Activity
With the pictures removed, write out the full listing below exactly.
Start of Given data
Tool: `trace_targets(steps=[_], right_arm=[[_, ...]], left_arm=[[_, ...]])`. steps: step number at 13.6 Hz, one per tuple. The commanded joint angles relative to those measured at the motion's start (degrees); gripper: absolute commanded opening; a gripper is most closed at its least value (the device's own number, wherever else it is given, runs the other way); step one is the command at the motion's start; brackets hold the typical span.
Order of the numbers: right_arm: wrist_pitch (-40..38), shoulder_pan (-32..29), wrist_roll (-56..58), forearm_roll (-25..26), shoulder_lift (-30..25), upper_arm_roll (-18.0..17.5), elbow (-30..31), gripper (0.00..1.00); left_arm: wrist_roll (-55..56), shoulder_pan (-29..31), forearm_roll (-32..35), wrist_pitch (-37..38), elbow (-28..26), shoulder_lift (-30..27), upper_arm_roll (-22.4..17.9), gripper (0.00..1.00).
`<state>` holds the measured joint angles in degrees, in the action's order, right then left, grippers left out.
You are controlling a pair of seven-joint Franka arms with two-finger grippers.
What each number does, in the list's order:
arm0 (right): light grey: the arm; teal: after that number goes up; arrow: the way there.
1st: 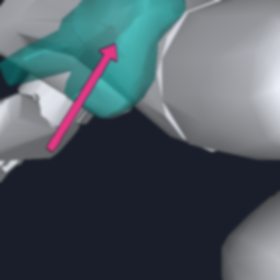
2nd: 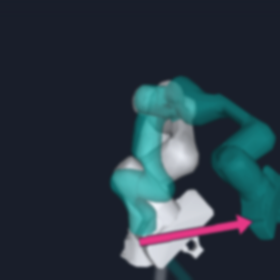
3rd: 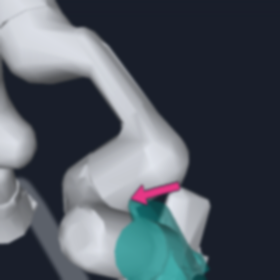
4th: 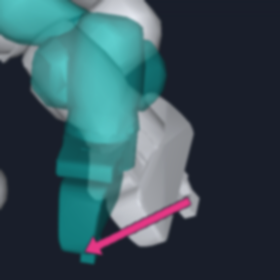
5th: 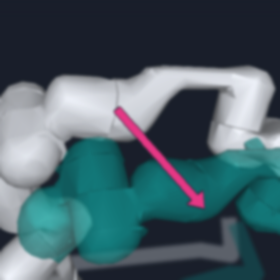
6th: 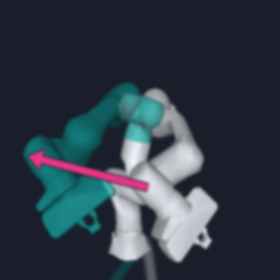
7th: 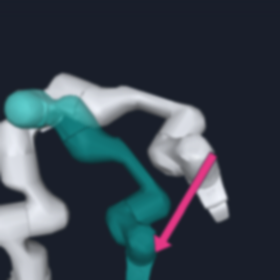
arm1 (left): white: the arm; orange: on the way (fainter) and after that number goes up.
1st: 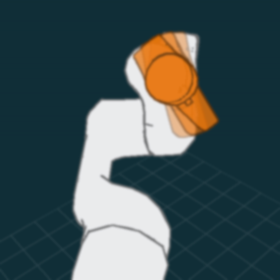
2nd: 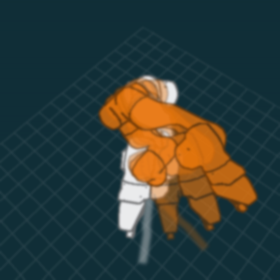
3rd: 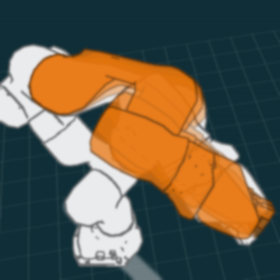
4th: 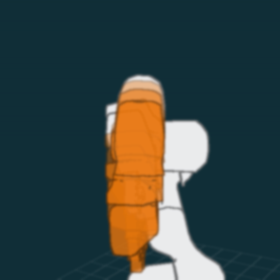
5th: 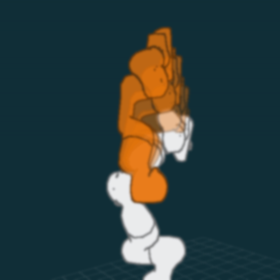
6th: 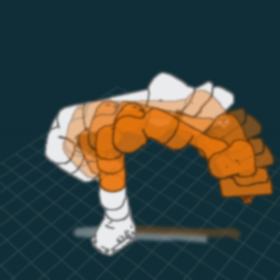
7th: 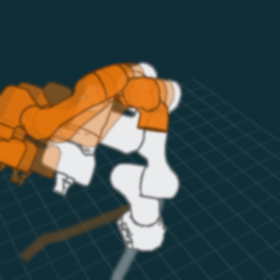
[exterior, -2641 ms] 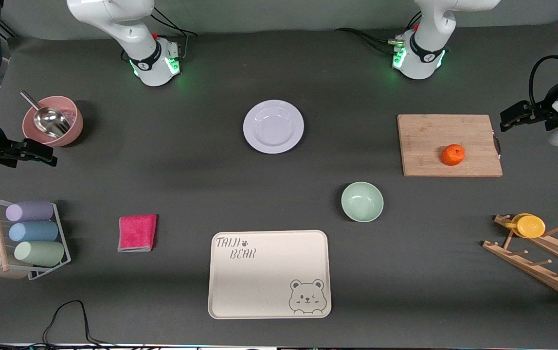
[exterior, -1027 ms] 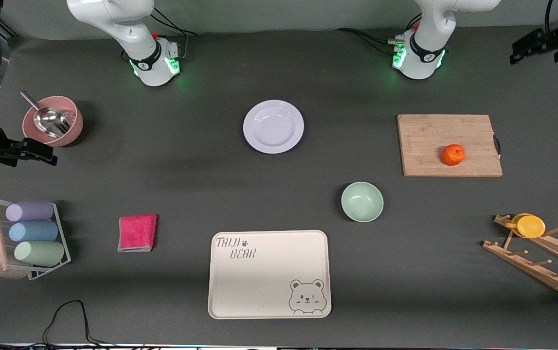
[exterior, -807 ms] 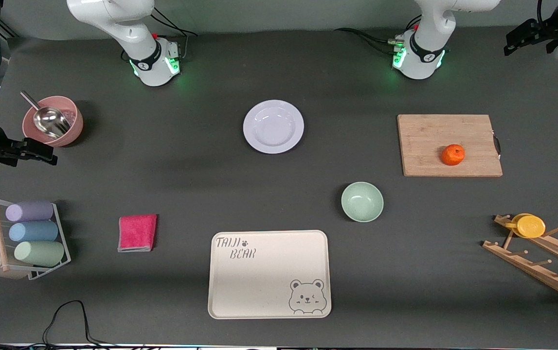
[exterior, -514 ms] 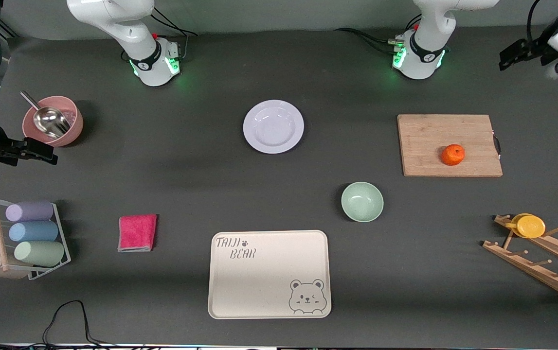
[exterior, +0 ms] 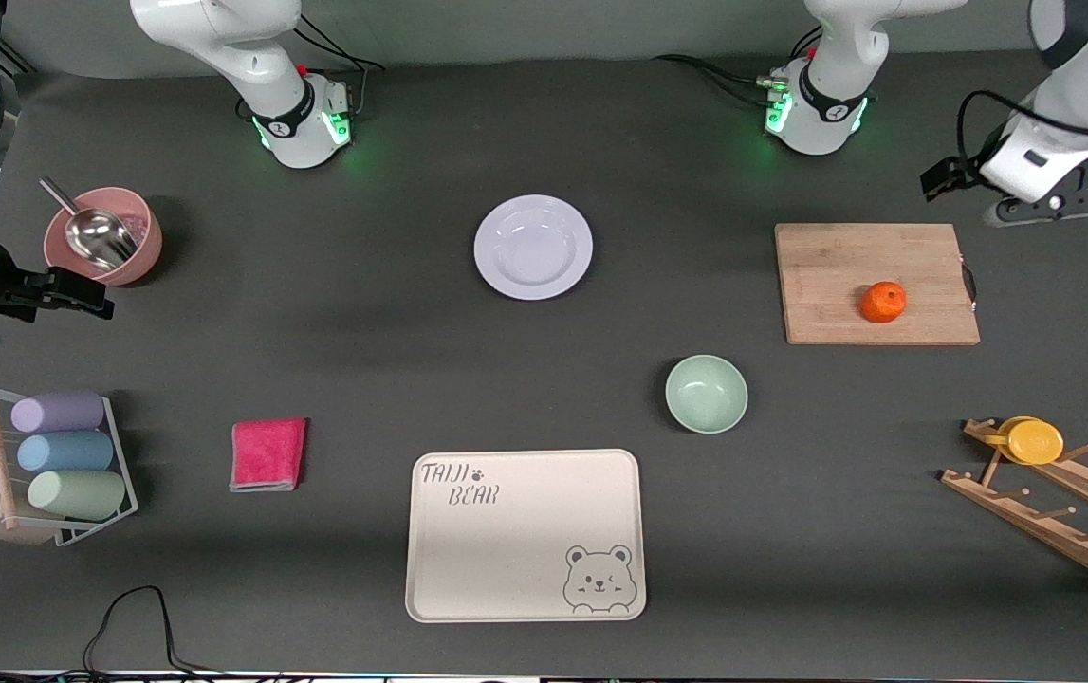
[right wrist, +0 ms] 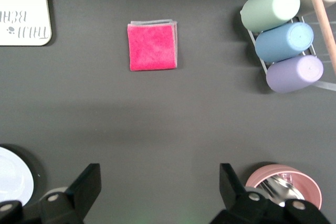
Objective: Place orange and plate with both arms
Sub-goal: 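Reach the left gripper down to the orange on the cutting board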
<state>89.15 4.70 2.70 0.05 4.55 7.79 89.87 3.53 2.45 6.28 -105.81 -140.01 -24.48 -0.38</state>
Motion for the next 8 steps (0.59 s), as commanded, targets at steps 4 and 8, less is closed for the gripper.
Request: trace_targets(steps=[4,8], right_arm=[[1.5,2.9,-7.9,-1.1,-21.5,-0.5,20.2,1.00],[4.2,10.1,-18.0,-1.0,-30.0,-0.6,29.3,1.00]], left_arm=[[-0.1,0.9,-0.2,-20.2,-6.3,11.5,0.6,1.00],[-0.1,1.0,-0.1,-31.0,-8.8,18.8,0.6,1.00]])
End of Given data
Output for this task
Tool: `trace_targets(steps=[_], right_arm=[[_, ...]], left_arm=[[_, ...]])`. steps: step number at 13.6 Hz, one per tuple. The commanded joint angles relative to those measured at the motion's start (degrees); gripper: absolute commanded opening; a gripper is most closed at its least value (the device's own number, wherever else it is given, runs the other way); step one is the command at the motion's start; brackets hold the typical span.
Order of the numbers: right_arm: wrist_pitch (-40..38), shoulder_pan (-32..29), wrist_roll (-56..58), forearm_roll (-25..26), shoulder_lift (-30..25), upper_arm_roll (-18.0..17.5), elbow (-30..31), gripper (0.00..1.00); left_arm: wrist_roll (-55..56), shoulder_pan (-29..31), forearm_roll (-32..35), wrist_pitch (-37..38), elbow (-28..26), shoulder_lift (-30..27), upper_arm_roll (-22.4..17.9), gripper (0.00..1.00).
`<state>` holds the measured joint angles in degrees, in the action's order, right then left, grippers left out.
You are controlling a pair of seven-joint Franka arms with two-finger grippers.
What each number does, in the list's order:
arm0 (right): light grey: the arm; teal: after that number goes up; arrow: the way there.
1st: 
2nd: 
3rd: 
4th: 
5th: 
6th: 
7th: 
arm1 (left): white: the arm; orange: on the way (fainter) and after that number goes up.
1st: 
2nd: 
3rd: 
4th: 
5th: 
6th: 
7th: 
[exterior, -2641 ms] 
[exterior, -1027 ms] 
[exterior, -807 ms] 
[exterior, -514 ms] 
[exterior, +0 ms] 
[right wrist, +0 ms] 
Objective: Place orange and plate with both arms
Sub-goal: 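Reach the left gripper down to the orange on the cutting board
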<state>89.15 4.70 2.70 0.05 4.55 7.79 89.87 3.53 2.45 6.28 -105.81 -140.01 -24.48 -0.38</state>
Motion for the next 8 steps (0.59 s), as commanded, targets at steps 4 and 8, less is closed for the gripper.
Request: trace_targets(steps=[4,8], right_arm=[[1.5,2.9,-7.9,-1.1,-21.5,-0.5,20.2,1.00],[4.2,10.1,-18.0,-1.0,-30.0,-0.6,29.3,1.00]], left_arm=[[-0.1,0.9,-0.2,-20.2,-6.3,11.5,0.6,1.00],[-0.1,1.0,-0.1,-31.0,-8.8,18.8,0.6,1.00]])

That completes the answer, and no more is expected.